Problem details:
Please repeat the lines below, exactly and only, from the one that holds "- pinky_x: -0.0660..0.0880" through the one that holds "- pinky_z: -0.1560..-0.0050".

Extracted data:
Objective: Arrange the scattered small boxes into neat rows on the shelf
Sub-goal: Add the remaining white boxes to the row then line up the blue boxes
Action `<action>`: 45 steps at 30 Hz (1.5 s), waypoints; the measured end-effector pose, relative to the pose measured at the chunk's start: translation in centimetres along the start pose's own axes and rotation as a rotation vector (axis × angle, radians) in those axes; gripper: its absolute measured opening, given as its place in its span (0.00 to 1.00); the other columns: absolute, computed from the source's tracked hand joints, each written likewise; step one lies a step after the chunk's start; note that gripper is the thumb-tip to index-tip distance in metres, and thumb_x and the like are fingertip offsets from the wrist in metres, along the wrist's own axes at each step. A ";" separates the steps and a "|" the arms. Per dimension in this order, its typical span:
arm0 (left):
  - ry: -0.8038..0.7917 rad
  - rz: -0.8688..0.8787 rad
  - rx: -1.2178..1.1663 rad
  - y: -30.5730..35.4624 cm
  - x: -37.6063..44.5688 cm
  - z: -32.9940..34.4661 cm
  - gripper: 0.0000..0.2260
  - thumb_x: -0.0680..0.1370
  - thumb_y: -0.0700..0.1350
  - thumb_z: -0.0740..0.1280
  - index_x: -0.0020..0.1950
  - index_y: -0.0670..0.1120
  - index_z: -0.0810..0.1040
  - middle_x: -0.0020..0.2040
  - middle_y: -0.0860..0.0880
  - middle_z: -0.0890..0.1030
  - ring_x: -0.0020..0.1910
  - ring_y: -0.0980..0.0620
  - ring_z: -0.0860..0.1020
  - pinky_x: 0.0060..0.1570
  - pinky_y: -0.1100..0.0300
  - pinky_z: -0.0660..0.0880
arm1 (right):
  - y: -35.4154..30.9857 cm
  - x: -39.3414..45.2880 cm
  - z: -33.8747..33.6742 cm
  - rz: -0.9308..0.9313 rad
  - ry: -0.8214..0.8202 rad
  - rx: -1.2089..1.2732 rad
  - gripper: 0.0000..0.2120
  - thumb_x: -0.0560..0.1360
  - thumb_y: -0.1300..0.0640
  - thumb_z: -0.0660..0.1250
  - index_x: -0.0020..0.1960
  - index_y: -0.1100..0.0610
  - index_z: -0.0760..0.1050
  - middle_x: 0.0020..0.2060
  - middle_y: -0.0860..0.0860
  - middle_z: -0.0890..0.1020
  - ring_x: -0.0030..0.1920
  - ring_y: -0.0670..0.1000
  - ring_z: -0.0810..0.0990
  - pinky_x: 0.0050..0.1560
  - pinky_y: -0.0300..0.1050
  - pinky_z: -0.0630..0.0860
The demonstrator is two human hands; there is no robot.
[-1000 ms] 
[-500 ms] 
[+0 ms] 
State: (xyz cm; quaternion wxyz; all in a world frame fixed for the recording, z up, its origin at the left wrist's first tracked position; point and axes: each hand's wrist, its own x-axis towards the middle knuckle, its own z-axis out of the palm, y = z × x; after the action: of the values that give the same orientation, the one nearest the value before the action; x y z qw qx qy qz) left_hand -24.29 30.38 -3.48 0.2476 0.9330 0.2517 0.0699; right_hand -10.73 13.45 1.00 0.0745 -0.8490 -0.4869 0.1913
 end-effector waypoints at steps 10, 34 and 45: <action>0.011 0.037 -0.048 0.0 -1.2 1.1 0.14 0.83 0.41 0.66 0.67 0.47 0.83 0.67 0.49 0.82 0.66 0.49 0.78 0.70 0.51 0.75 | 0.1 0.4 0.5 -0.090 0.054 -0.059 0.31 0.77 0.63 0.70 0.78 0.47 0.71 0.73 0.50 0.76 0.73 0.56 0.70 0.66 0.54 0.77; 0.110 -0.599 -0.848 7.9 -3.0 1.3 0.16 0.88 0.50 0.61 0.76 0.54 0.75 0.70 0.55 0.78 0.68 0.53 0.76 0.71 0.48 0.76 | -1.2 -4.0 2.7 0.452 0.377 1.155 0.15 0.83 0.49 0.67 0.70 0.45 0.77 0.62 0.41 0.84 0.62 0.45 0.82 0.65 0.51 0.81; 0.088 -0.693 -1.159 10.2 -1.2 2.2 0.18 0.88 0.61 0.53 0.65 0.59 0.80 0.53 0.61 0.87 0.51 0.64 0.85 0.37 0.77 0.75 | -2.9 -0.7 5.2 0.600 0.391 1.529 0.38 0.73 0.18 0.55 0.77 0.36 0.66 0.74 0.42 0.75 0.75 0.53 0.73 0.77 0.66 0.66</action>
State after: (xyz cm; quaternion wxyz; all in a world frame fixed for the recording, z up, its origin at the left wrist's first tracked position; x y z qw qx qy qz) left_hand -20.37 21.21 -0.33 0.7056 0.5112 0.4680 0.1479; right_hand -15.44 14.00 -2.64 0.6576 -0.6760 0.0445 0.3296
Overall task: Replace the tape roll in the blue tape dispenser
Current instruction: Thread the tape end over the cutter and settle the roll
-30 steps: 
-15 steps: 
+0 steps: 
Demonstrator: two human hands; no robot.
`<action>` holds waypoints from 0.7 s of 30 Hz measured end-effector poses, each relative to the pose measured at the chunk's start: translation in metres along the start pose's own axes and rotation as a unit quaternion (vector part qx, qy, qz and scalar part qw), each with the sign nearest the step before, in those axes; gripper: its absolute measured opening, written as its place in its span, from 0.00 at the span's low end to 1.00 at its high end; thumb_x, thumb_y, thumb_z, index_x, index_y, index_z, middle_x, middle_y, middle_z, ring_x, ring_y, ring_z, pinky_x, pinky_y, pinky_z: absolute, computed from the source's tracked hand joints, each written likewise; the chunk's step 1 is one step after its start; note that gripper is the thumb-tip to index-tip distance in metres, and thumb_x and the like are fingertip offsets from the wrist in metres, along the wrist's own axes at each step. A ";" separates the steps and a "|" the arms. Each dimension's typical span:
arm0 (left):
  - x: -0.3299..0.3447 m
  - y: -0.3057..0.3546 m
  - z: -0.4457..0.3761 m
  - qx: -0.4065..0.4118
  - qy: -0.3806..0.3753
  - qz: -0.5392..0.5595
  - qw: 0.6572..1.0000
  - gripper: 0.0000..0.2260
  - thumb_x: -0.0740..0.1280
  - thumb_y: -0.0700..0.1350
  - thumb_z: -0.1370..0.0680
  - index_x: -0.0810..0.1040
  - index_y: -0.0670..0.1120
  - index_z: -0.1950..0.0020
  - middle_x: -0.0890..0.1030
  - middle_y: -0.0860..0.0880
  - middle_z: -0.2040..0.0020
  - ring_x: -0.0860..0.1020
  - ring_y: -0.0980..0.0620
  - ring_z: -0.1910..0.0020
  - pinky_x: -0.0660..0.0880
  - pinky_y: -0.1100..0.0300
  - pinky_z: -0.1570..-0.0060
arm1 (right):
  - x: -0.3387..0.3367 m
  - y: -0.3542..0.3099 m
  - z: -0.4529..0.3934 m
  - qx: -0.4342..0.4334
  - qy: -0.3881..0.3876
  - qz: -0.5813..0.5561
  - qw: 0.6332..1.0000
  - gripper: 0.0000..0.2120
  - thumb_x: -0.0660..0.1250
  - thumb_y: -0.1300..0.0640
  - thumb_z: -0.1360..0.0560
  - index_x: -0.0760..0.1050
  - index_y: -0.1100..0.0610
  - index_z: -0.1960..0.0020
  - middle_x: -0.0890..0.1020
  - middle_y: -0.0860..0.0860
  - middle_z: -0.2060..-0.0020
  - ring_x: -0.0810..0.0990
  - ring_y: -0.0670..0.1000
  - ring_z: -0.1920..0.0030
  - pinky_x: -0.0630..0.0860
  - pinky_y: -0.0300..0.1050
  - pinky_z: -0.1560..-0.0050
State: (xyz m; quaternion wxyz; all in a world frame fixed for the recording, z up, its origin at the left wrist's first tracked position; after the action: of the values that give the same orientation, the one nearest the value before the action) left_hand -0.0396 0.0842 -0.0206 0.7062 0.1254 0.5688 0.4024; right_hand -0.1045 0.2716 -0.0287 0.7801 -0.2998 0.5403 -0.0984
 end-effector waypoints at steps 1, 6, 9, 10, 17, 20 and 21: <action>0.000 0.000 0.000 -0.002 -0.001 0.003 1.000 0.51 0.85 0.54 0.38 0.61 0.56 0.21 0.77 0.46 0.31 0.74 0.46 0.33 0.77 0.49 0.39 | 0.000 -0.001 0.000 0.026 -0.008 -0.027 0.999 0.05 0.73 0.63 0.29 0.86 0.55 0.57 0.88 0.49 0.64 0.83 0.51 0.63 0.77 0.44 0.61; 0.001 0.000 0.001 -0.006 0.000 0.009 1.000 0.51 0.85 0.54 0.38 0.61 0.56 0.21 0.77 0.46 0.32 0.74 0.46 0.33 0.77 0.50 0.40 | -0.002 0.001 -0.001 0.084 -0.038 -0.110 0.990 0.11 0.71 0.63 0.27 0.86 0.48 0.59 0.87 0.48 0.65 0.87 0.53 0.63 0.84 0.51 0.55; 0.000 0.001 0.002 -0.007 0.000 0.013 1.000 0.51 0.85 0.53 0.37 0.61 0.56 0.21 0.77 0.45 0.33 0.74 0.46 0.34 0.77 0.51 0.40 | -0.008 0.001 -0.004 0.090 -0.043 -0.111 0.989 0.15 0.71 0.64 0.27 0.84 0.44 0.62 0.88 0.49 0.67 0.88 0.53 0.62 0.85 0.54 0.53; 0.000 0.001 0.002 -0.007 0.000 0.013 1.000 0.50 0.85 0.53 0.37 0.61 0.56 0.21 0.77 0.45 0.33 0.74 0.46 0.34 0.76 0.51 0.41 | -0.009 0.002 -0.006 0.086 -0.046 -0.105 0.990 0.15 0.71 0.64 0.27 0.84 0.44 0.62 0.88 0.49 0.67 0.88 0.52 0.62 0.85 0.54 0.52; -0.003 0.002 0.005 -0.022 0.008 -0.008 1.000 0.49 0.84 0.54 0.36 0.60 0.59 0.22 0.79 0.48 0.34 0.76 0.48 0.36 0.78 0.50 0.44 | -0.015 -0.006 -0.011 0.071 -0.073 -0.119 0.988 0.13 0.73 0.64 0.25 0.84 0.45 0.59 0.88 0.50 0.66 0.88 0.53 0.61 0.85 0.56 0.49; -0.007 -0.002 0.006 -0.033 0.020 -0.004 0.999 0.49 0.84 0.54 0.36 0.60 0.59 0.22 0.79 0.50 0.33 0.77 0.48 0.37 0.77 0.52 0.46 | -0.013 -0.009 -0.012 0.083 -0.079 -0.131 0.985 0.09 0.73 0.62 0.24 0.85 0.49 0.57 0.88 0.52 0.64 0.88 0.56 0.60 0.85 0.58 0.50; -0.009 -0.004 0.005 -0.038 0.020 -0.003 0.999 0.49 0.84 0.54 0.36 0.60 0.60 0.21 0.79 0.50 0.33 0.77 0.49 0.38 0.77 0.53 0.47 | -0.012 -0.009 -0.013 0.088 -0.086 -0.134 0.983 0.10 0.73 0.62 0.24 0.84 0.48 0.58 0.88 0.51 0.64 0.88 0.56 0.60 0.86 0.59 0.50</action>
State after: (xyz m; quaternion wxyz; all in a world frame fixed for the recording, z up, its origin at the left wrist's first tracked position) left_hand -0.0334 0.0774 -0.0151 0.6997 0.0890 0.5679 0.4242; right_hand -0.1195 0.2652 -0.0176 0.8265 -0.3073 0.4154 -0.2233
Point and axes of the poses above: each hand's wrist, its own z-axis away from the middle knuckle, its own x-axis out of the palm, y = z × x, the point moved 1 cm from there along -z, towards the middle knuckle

Response to the task:
  - pinky_x: -0.0660..0.0880
  - pinky_y: -0.1100..0.0300
  - pinky_z: -0.1570..-0.0060
arm1 (right):
  - x: -0.3387..0.3367 m
  - y: -0.3542..0.3099 m
  - z: -0.4529..0.3934 m
  - qx: -0.4342..0.4334
  - qy: -0.3881..0.3876
  - qz: -0.5813..0.5561
  - qw: 0.6332..1.0000
  - gripper: 0.0000..0.2120
  - thumb_x: -0.0660..0.1250
  - thumb_y: -0.1300..0.0640
  - thumb_z: -0.1360..0.0560
  - index_x: -0.0760..0.1050
  - index_y: -0.1100..0.0610
  - index_z: -0.1960..0.0020
  - middle_x: -0.0890..0.1020
  - middle_y: -0.0860..0.0860
  - middle_z: -0.2060..-0.0020
  - ring_x: -0.0810..0.0990
  - ring_y: -0.0670..0.1000
  - ring_z: -0.1920..0.0030
  - pinky_x: -0.0630..0.0860
  - pinky_y: -0.0300..0.1050
  - pinky_z: -0.1560..-0.0050

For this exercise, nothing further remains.